At the northern end of the village, reached by a footpath from the Poachers Inn, is Morning Well (or Mourning Well), where several springs feed into the River Piddle. In his book Portrait of Dorset Ralph Wightman described it as where "springs bubble out of the base of a steep wooded hill into a shady pool.... It is an enchanted place, raising memories of holy wells and pagan groves."

==Culture, art and media==
Scrumpy and Western artist Trevor Crozier wrote a song entitled "The Piddletrenthide Jug Band" for Dorset folk group The Yetties.

Piddletrenthide is the hometown of Jem Kellaway, one of the main protagonists in Tracy Chevalier's 18th-century-set novel Burning Bright.

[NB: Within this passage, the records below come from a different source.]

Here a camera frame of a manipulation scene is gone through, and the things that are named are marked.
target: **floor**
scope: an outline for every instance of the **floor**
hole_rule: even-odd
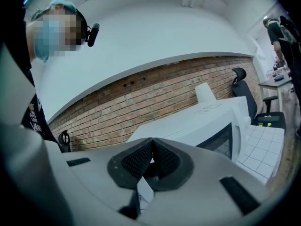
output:
[[[271,192],[283,190],[292,181],[301,162],[301,141],[295,136],[295,130],[301,122],[299,105],[289,89],[283,92],[283,98],[286,133],[278,172],[267,182],[267,187]],[[278,104],[274,101],[271,105],[271,112],[277,110]]]

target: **office chair armrest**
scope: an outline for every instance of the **office chair armrest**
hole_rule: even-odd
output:
[[[258,117],[257,121],[264,123],[264,122],[273,122],[273,121],[278,121],[280,119],[279,116],[266,116],[266,117]]]
[[[278,96],[271,96],[263,99],[263,101],[267,105],[267,113],[269,113],[269,111],[271,110],[271,101],[276,99],[278,99]]]
[[[268,101],[271,101],[271,100],[276,100],[278,99],[278,96],[271,96],[271,97],[266,97],[263,99],[264,102],[268,102]]]

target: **desk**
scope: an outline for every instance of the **desk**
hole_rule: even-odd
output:
[[[288,86],[292,84],[292,79],[290,77],[288,77],[287,74],[284,74],[284,78],[280,81],[274,81],[274,79],[270,79],[268,81],[265,81],[263,83],[258,84],[261,88],[261,92],[263,95],[263,88],[265,89],[272,89],[272,90],[276,90],[277,91],[277,95],[278,95],[278,100],[279,100],[279,111],[283,111],[282,109],[282,95],[281,95],[281,89],[283,89],[284,87]]]

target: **headset earpiece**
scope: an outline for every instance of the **headset earpiece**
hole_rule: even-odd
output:
[[[87,33],[86,33],[86,39],[85,39],[85,42],[88,42],[88,38],[89,38],[90,33],[91,33],[91,31],[88,30]]]
[[[87,32],[87,36],[89,36],[87,37],[89,47],[92,47],[94,45],[98,31],[99,31],[99,24],[94,24],[92,30]]]

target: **face mask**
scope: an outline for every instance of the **face mask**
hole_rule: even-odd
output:
[[[64,44],[64,25],[61,21],[37,21],[33,37],[33,52],[45,63],[49,57],[59,53]]]

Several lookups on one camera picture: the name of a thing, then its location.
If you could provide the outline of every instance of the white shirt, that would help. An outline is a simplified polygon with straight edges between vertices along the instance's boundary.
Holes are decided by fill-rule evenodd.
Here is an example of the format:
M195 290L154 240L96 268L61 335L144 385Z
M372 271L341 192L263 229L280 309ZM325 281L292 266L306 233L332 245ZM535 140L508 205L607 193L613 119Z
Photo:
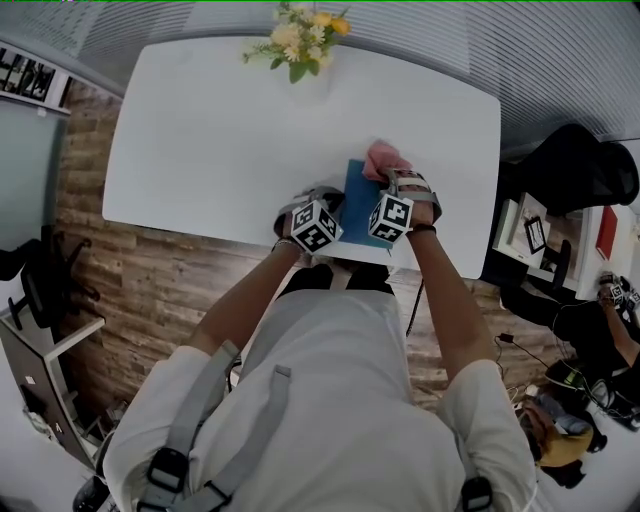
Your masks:
M105 460L122 512L140 497L148 461L208 360L179 348L154 367L129 407ZM453 511L465 472L450 428L491 482L496 510L524 510L532 499L533 459L495 363L463 369L438 416L418 409L395 297L358 290L303 290L274 303L245 363L251 372L197 435L192 491L244 444L276 364L292 372L287 410L226 510Z

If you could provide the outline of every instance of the yellow flower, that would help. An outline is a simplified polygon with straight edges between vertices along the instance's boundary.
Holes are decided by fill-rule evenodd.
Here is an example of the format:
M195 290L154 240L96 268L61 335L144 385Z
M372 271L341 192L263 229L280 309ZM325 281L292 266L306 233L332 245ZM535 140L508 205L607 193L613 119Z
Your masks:
M335 30L341 36L346 36L351 30L351 25L344 18L331 20L331 26L333 27L333 30Z
M297 46L300 42L300 29L293 23L280 24L271 32L271 40L280 46Z
M289 46L285 48L284 54L289 62L298 62L300 60L300 50L297 46Z
M328 27L331 25L331 14L328 12L319 12L313 17L313 24Z
M309 48L309 58L313 60L320 60L322 58L322 50L317 46Z
M319 25L314 25L309 29L309 38L312 44L324 43L324 28Z

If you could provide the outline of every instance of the floor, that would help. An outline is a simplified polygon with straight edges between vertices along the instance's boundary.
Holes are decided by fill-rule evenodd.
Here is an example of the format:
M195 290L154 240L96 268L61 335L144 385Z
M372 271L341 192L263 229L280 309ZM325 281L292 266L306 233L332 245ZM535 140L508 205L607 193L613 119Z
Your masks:
M71 119L60 162L56 230L69 245L82 237L91 240L75 276L102 298L78 302L104 316L106 325L71 350L66 362L80 399L100 412L113 400L131 400L155 362L184 342L207 308L269 248L105 221L102 196L120 102L75 82L67 108ZM408 325L420 276L403 271L390 282ZM517 343L549 364L559 357L547 329L499 307L495 287L474 280L467 285L493 334L514 334ZM67 327L81 320L68 317ZM433 409L446 375L424 297L407 343L415 401ZM512 345L504 346L500 363L510 395L539 381L545 370Z

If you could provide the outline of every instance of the black wristband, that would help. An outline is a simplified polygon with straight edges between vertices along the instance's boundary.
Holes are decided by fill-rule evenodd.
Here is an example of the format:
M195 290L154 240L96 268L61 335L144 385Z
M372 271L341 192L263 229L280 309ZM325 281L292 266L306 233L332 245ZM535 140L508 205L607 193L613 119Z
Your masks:
M431 226L428 224L416 224L415 226L413 226L413 231L410 231L409 233L419 233L420 231L433 231L434 235L438 234L435 226Z
M280 239L278 239L278 241L275 244L273 244L273 247L271 248L271 252L275 251L276 247L278 247L279 245L293 245L298 249L300 249L300 252L304 252L304 249L300 246L298 242L296 242L296 240L292 236L283 236Z

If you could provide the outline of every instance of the picture frame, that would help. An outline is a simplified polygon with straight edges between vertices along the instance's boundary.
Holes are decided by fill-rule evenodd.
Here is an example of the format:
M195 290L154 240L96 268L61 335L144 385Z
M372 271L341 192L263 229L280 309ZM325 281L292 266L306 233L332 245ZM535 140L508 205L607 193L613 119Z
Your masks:
M547 246L540 217L536 216L525 222L524 229L531 254L535 254Z

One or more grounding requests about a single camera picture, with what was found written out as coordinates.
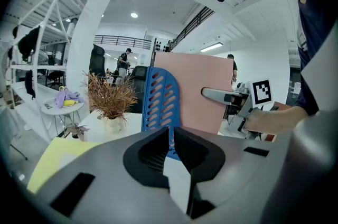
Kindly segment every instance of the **blue plastic basket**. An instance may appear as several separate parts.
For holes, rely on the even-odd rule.
[[[180,91],[176,79],[162,68],[148,67],[142,110],[142,131],[169,127],[168,157],[180,160],[174,144],[174,127],[181,126]]]

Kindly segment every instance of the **yellow object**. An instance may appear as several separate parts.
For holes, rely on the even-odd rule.
[[[73,104],[75,104],[74,100],[65,100],[65,101],[63,101],[63,105],[64,106],[70,106],[70,105],[73,105]]]
[[[27,189],[36,194],[40,187],[61,168],[65,157],[78,157],[97,145],[99,143],[54,138],[36,165]]]

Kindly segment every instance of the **dried plant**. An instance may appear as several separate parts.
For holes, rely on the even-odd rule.
[[[137,103],[135,92],[127,78],[119,85],[112,87],[106,80],[95,76],[94,73],[87,74],[88,91],[86,95],[89,100],[89,108],[98,110],[102,117],[108,119],[122,118],[131,106]]]

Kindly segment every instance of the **metal railing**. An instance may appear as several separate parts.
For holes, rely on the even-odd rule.
[[[214,13],[212,9],[204,7],[190,23],[184,28],[184,30],[177,36],[177,38],[170,42],[170,50],[173,50],[189,33],[197,28],[201,23]]]
[[[124,36],[96,35],[94,39],[94,44],[125,45],[130,48],[150,49],[152,42],[151,40]]]

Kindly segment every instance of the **small plant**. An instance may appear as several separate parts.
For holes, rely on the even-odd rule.
[[[126,120],[124,114],[131,106],[137,103],[135,92],[127,78],[124,82],[114,87],[105,80],[95,76],[94,73],[87,74],[90,110],[98,110],[102,118],[114,120],[121,118]]]
[[[72,133],[73,138],[78,138],[81,141],[85,140],[84,133],[85,131],[88,131],[90,129],[85,128],[84,126],[79,126],[79,123],[73,123],[69,126],[67,126],[67,129],[64,132],[64,138],[66,138],[70,133]]]

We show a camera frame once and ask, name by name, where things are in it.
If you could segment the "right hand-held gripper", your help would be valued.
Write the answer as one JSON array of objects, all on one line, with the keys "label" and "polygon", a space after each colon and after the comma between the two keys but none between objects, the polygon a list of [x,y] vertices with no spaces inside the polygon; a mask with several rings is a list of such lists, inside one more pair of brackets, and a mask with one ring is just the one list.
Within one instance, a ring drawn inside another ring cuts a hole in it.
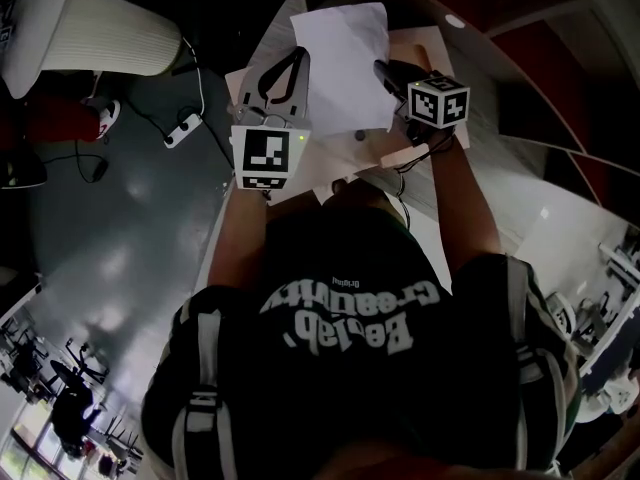
[{"label": "right hand-held gripper", "polygon": [[412,144],[422,144],[439,130],[453,132],[468,120],[470,88],[439,71],[400,60],[376,60],[374,71],[396,100]]}]

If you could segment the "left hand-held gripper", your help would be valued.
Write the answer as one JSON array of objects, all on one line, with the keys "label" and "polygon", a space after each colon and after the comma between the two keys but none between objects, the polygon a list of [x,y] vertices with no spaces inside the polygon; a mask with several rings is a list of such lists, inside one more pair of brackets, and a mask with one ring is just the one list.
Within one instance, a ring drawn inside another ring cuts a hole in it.
[{"label": "left hand-held gripper", "polygon": [[240,189],[274,191],[285,187],[310,141],[307,119],[310,55],[287,48],[252,66],[244,76],[230,143]]}]

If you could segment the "white A4 paper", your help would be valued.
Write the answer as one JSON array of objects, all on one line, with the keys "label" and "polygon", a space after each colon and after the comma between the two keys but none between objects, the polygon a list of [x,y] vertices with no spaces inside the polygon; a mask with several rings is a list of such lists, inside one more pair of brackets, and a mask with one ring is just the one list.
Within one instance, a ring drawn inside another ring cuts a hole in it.
[{"label": "white A4 paper", "polygon": [[316,137],[391,128],[395,98],[375,73],[389,59],[386,8],[379,2],[295,15],[299,46],[310,55],[308,116]]}]

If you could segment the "person's left forearm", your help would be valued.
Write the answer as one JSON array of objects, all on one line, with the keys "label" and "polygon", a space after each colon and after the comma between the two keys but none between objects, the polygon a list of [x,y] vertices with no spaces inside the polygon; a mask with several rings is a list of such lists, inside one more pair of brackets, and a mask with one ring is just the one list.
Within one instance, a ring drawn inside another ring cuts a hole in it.
[{"label": "person's left forearm", "polygon": [[258,289],[263,278],[266,229],[264,195],[234,186],[209,269],[208,293],[226,299]]}]

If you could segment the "person's right forearm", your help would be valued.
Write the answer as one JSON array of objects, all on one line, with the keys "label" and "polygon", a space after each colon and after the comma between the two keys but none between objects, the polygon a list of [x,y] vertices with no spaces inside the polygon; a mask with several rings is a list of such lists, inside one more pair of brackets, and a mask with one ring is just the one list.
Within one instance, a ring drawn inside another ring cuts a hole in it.
[{"label": "person's right forearm", "polygon": [[470,261],[503,252],[489,204],[464,149],[453,137],[431,155],[440,237],[449,272]]}]

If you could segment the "black bag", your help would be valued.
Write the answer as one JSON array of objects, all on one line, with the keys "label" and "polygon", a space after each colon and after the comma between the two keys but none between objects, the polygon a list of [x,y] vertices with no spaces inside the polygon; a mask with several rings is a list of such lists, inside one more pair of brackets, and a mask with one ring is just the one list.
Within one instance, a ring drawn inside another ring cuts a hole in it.
[{"label": "black bag", "polygon": [[206,0],[202,45],[222,74],[245,67],[285,0]]}]

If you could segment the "white power strip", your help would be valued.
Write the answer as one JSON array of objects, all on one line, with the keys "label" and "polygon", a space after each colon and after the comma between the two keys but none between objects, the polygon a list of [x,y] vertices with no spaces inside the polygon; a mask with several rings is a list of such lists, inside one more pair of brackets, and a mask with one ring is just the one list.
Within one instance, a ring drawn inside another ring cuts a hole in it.
[{"label": "white power strip", "polygon": [[186,119],[164,138],[164,144],[168,149],[175,148],[193,131],[202,124],[202,118],[197,113],[190,114]]}]

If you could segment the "tan shorts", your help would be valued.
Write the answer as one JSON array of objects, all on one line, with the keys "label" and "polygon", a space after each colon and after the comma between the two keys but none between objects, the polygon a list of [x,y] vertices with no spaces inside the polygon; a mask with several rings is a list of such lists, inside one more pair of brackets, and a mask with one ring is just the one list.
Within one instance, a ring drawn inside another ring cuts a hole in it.
[{"label": "tan shorts", "polygon": [[404,218],[391,204],[386,193],[374,185],[356,178],[351,182],[345,179],[335,180],[331,184],[332,195],[322,204],[323,207],[340,208],[377,208],[393,218],[405,223]]}]

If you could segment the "black chair seat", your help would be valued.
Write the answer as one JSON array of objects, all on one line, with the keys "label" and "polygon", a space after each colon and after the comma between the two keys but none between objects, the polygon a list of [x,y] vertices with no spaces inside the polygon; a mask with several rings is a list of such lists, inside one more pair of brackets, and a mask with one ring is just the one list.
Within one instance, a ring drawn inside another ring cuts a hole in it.
[{"label": "black chair seat", "polygon": [[46,181],[46,168],[33,151],[0,152],[0,190],[32,188]]}]

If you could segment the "white helmet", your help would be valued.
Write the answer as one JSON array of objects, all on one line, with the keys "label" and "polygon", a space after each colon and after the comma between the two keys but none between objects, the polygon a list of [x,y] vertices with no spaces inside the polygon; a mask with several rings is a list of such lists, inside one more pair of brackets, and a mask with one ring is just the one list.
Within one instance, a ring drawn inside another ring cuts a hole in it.
[{"label": "white helmet", "polygon": [[558,328],[569,340],[574,339],[577,330],[576,314],[569,300],[558,291],[546,298],[546,304]]}]

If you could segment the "dark green printed T-shirt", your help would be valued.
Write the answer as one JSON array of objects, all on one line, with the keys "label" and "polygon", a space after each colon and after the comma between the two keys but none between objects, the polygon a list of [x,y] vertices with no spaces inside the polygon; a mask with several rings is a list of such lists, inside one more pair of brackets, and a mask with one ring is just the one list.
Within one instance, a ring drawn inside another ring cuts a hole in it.
[{"label": "dark green printed T-shirt", "polygon": [[176,313],[141,427],[178,480],[310,480],[366,439],[543,471],[580,398],[529,264],[480,256],[445,289],[388,213],[329,208],[267,225],[256,291]]}]

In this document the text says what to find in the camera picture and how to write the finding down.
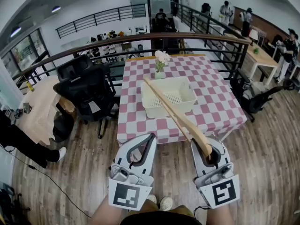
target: ceiling light
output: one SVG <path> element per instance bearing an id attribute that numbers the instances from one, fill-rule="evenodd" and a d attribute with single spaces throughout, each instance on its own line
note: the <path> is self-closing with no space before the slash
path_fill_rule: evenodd
<path id="1" fill-rule="evenodd" d="M 12 38 L 14 35 L 16 35 L 19 31 L 21 30 L 21 27 L 17 26 L 17 27 L 14 27 L 11 34 L 10 34 L 10 37 Z"/>
<path id="2" fill-rule="evenodd" d="M 55 6 L 53 9 L 52 9 L 52 12 L 55 13 L 56 11 L 60 10 L 61 7 L 60 6 Z"/>

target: white shoe
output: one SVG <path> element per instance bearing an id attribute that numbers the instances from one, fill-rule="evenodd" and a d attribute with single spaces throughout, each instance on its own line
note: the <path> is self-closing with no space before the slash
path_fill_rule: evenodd
<path id="1" fill-rule="evenodd" d="M 65 156 L 67 149 L 66 147 L 62 147 L 61 149 L 58 150 L 58 152 L 60 152 L 60 158 L 58 159 L 57 162 L 59 162 Z"/>
<path id="2" fill-rule="evenodd" d="M 153 194 L 148 195 L 147 199 L 149 199 L 150 201 L 153 201 L 155 204 L 158 203 L 158 200 L 156 199 L 155 195 L 153 195 Z"/>
<path id="3" fill-rule="evenodd" d="M 171 197 L 164 197 L 160 202 L 160 211 L 169 211 L 173 206 L 173 199 Z"/>

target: flower vase
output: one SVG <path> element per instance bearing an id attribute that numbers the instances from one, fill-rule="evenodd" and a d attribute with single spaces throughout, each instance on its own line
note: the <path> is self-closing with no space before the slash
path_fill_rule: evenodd
<path id="1" fill-rule="evenodd" d="M 164 78 L 165 77 L 165 74 L 164 73 L 162 73 L 162 72 L 155 72 L 155 75 L 154 75 L 154 78 L 155 79 L 162 79 L 162 78 Z"/>

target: wooden floor
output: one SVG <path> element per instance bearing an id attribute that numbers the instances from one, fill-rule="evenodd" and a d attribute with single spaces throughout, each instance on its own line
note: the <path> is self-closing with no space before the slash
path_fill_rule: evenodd
<path id="1" fill-rule="evenodd" d="M 239 225 L 292 225 L 297 218 L 293 212 L 300 209 L 300 94 L 275 94 L 255 119 L 224 142 L 241 183 L 241 199 L 231 205 L 233 218 Z M 17 153 L 21 160 L 51 176 L 90 216 L 107 193 L 105 171 L 118 150 L 117 122 L 109 122 L 102 140 L 97 139 L 97 126 L 77 120 L 65 142 L 66 156 L 45 170 Z M 168 195 L 175 205 L 184 204 L 191 210 L 199 205 L 200 194 L 192 182 L 196 173 L 186 142 L 159 145 L 153 173 L 158 200 Z M 83 225 L 88 221 L 47 177 L 17 160 L 13 187 L 31 208 L 28 216 L 33 225 Z"/>

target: wooden stick
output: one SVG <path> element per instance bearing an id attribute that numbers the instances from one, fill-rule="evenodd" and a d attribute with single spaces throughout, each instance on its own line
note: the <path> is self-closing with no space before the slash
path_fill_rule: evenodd
<path id="1" fill-rule="evenodd" d="M 189 133 L 193 136 L 193 138 L 200 146 L 200 149 L 202 150 L 204 155 L 208 157 L 212 153 L 212 148 L 209 145 L 209 142 L 206 136 L 202 133 L 202 131 L 199 130 L 197 126 L 193 124 L 190 120 L 188 120 L 186 116 L 182 114 L 177 108 L 175 108 L 173 104 L 164 96 L 161 90 L 156 85 L 154 85 L 148 77 L 145 77 L 144 81 L 148 84 L 153 93 L 163 104 L 164 108 L 170 114 L 178 128 L 186 137 L 186 139 L 190 142 L 190 139 L 188 138 L 187 134 L 183 131 L 182 127 L 185 127 L 189 131 Z"/>

In the 21st century the tenor John Hudson, formerly a principal with English National Opera, has performed in a series of annual concerts at All Saints parish church, with support provided by other musicians with local connections.

==Notable people==
The BBC Radio broadcaster Ralph Wightman (1901–1971), English lecturer, journalist, author, and radio and television broadcaster, came from here. Wightman was the model for Kenneth Williams' country character Arthur Fallowfield and was noted in his radio broadcasts for his fine Dorset accent.

Classic winning racehorse trainer George Boughey grew up on the family farm in Piddletrenthide.